School starts and Anxiety Rises

This week and in the next few weeks high school will begin again. Summer will fade into Fall and games, cheerleading and dances will be the fare for many teens. Doesn’t that sound great? For some kids that is what it is, but for many kids there is way too much drama and anxiety associated with school to earn it a “great” label.

Surely there must be ways to lessen the difficulty so many teens experience in the social setting of their high school. Let me suggest some coping skills that have proven helpful to teens I’ve worked with:

  1. Get involved: Sports, theater, student government, band, academic debate clubs, and service groups, choir etc. These groups help you belong and have a feeling of value.
  2. Plan your day: Figure out how to be with friends. Lunch, and other unstructured times of the day can be difficult and unnerving if you do not find support.
  3. Reach out: One of the tricks to being comfortable is to make someone else feel more accepted and included.
  4. “Fake It Till You Make It”: A little known fact, to teens, is that many adults suffer from some form of social anxiety and have learned to cope with faking techniques. Most of us are trying on various ways to be part of the group at whatever level we want to belong.
  5. Practice Makes Better: Give yourself a break and realize that each day holds a new possibility to practice getting through discomfort and social anxiety.
  6. Talk to someone: Share your feelings with a trusted person and/ or someone who appears to be able to handle the “drama” well. You are not alone.
  7. Above all else: Love who you are and trust yourself.


Be gentle with your kids and be aware that they are often in a situation that needs your wisdom and guidance. We all went through high school and yet teens today are in a different time and circumstance than we were. I think kids need the support of adults more than ever but that is probably not easy for them to admit to or even recognize. We too are often facing some of the doubts we went through in our teen years but we can draw on years of experience and courage for the kids in search of our input.

Please know that counseling can help your family and or teen who is struggling with anxiety and other issues.

Call: 682-465-1225 and talk to Katharine O’Connor

Teen issues are like dirty diapers

What new parent would complain about changing a diaper? What parent does not expect a wet one or a “poopy” one? And, if babies don’t have a dirty diapers something is wrong and a possible call to the doctor is in order! 
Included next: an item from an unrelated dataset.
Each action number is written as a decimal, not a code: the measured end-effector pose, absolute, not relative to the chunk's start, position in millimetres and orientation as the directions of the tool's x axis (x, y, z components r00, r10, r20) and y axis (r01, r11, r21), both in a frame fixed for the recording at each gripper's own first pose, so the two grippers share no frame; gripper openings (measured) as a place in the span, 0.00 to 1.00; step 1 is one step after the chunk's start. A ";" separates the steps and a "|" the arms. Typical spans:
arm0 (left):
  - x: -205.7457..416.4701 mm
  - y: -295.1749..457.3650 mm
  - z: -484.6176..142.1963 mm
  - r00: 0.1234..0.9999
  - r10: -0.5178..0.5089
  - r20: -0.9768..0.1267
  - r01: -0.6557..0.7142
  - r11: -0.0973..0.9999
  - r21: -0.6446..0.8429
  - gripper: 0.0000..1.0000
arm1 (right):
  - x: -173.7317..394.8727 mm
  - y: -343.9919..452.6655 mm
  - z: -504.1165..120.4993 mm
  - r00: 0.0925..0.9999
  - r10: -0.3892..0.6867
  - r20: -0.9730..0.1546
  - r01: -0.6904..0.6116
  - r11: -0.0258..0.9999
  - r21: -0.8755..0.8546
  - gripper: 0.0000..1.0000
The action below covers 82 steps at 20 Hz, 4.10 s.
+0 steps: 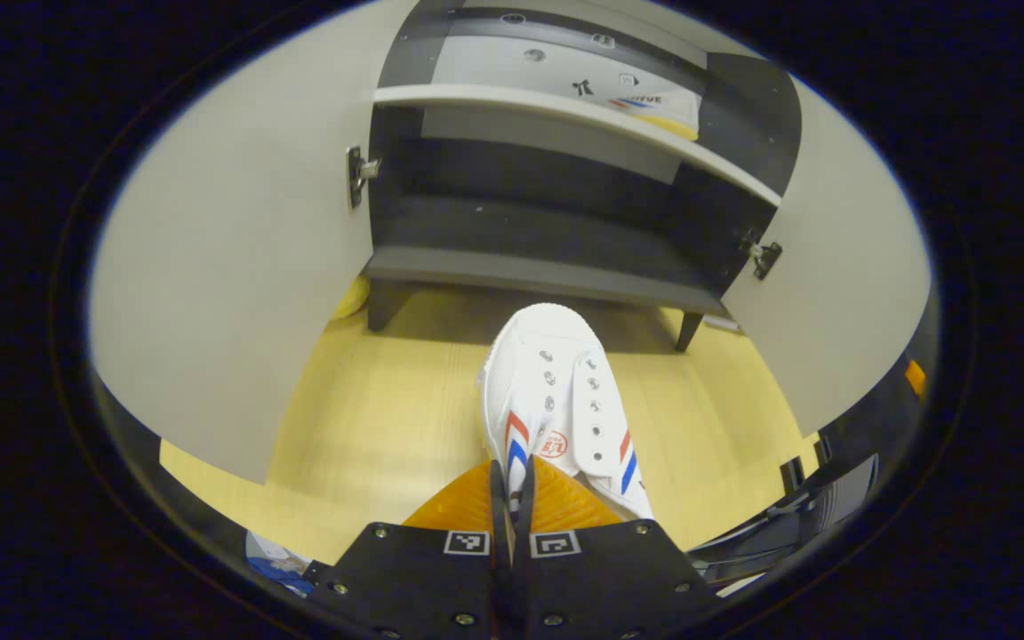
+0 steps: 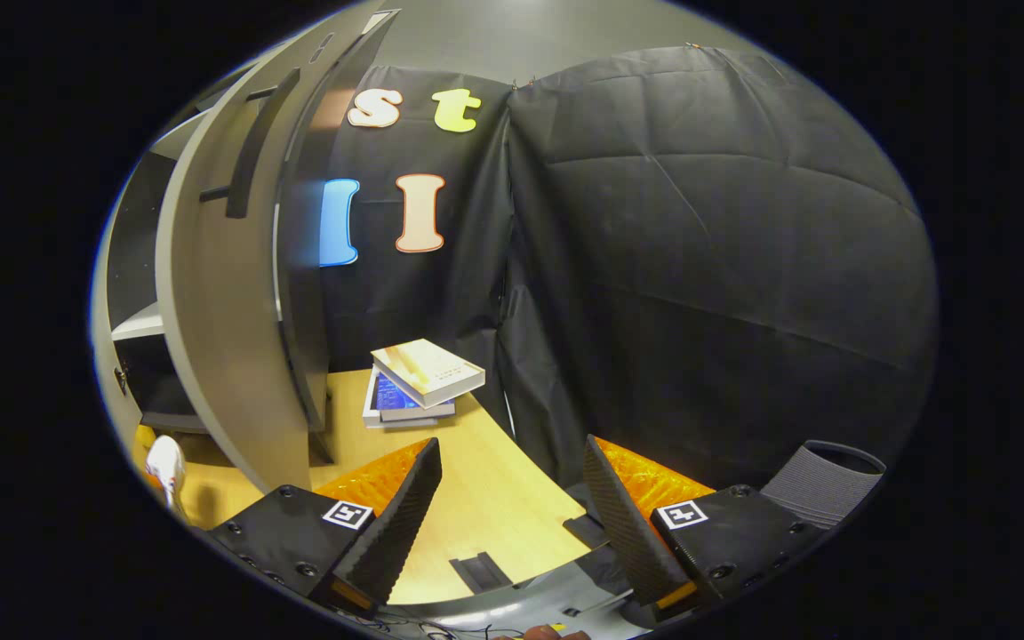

So, why do parents expect teens to not have “issues”? Really? Isn’t becoming an adult exactly what teens are doing? This becoming has to have “issues”!

Why are adults surprised when an “issue” just like a dirty diaper shows up? What are kids supposed to do to get the help they need to move through the confusion and “issues” of their teen years? Working with kids has clued me into some of their struggles. I call them their little, sometimes big, secrets. Adults either don’t know about their kid’s lives or are afraid to face a kid’s “issue”…which is about as helpful as not changing a dirty diaper!

Let me give you some clues to a few well kept “little secrets” with the following questions:

Did you know kids are scared….nervous…anxiety ridden?

(Although they may come off as aloof and arrogant.)

Did you know that many kids use marijuana to calm down by self-medication?

(Although they act li8ke they are just making a statement bout their freedom.)

Did you know that cutting can be a form of controlling the global pain kids are over whelmed with?

(Although they may be acting like they’ve got life figured out.)

Did you know that many kids are sexually active from the age of 12?

(Although they know very little about sexuality or when a girl can get pregnant.)

Did you know that kids don’t have anyone they feel they can talk to?

(Although they may never be alone.)

Did you know that both young men and women weep deeply, like little children, when someone listens to them with openness and non-judgment?

(Although they often act like they don’t need anyone to know their inner thoughts or feelings.)

Kids, teens, and adolescents need help just like young children who are in diaper. These teen-age years are critical times of transition. Unfortunately these years evoke fear because many parents, grandparents, and teachers feel inadequate to address the “issues” teens face. No one either wants to or can help with the “issues”, like dirty diapers, that teens are dealing with.

The counselor brings a new perspective to the teen and his/her family in facing the “issues” that seem so insurmountable that they cannot even be admitted to. The counselor is not “fixing” a teen or the family of a teen but rather is there to offer techniques in communication and insight so that the teen and his/her family may be able to creatively work through the ”Issues” being offered to the family by this teen who is both challenging and challenged.

The family, as well as the teen, is needing to arrive at balance in order to be more functional.

Just as dirty diapers keep showing up with young children ” issues” are repetitive, challenging occurrences that keeping showing up in the life of teens and their families.

Let me help you look at the needs of you family and teen in a effort to bring your family together with skills that offer the possibility of harmony and balance.